Ecco, secondo me, abbiamo abbandonato troppo presto lo sviluppo di una mente relazionale che sapeva vivere nei microcosmi dei paesi, dei piccoli gruppi di persone, nei quartieri delle città. Questa esasperata utilizzazione di una comunicazione mediata dalla registrazione vocale, filmica, oppure digitale, allontana la mente dall'idea che stando assieme in carne e ossa ad altre persone, si possono costruire e provare emozioni. Vi è una differenza abissale fra l'ascolto di una musica che ci piace da soli, oppure in compagnia, oppure ancora con la persona amata. A volte è necessario stare soli, ma la solitudine si apprezza solo dopo aver sperimentato la compagnia. Risulta invece molto più difficile ritornare in compagnia quando si cresce troppo spesso e troppo presto nella convinzione che sia preferibile vivere emozioni da soli.

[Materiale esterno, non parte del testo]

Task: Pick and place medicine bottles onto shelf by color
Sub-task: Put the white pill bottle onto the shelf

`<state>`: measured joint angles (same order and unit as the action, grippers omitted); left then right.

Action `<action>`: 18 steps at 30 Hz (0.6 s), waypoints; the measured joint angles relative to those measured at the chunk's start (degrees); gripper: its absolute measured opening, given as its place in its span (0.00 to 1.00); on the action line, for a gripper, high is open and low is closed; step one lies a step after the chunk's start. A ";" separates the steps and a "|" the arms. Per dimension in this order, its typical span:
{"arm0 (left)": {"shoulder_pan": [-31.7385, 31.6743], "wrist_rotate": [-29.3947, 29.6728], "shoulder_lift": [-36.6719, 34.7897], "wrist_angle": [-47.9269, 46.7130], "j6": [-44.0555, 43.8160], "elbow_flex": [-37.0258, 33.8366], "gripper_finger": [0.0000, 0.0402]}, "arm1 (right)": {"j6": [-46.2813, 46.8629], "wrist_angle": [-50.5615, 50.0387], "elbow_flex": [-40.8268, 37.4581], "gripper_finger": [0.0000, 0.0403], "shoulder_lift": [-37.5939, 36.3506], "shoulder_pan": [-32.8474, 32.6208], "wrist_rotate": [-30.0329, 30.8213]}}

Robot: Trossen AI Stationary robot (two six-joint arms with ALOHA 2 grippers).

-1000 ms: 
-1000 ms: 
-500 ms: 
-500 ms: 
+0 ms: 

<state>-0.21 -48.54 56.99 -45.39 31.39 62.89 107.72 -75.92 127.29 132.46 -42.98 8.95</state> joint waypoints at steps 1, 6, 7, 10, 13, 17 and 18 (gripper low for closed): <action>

Ecco perché dovremmo, secondo me, partire dal passato, ripetendo atteggiamenti di cui ancora la nostra mente ha necessità, come la compartecipazione emozionale, cominciando a limitare quelle applicazioni telematiche o quegli strumenti che ci emozionano con la mediazione di un video.
Personalmente sono un convinto utilizzatore di tutti i mezzi di comunicazione possibile, ma un altrettanto convinto sostenitore della ricerca di una giusta misura. E si tratta di una ricerca assai difficile, molto spesso insegnata dalla storia che ci ha preceduto, e certamene non dal futuro che si vuole anticipare.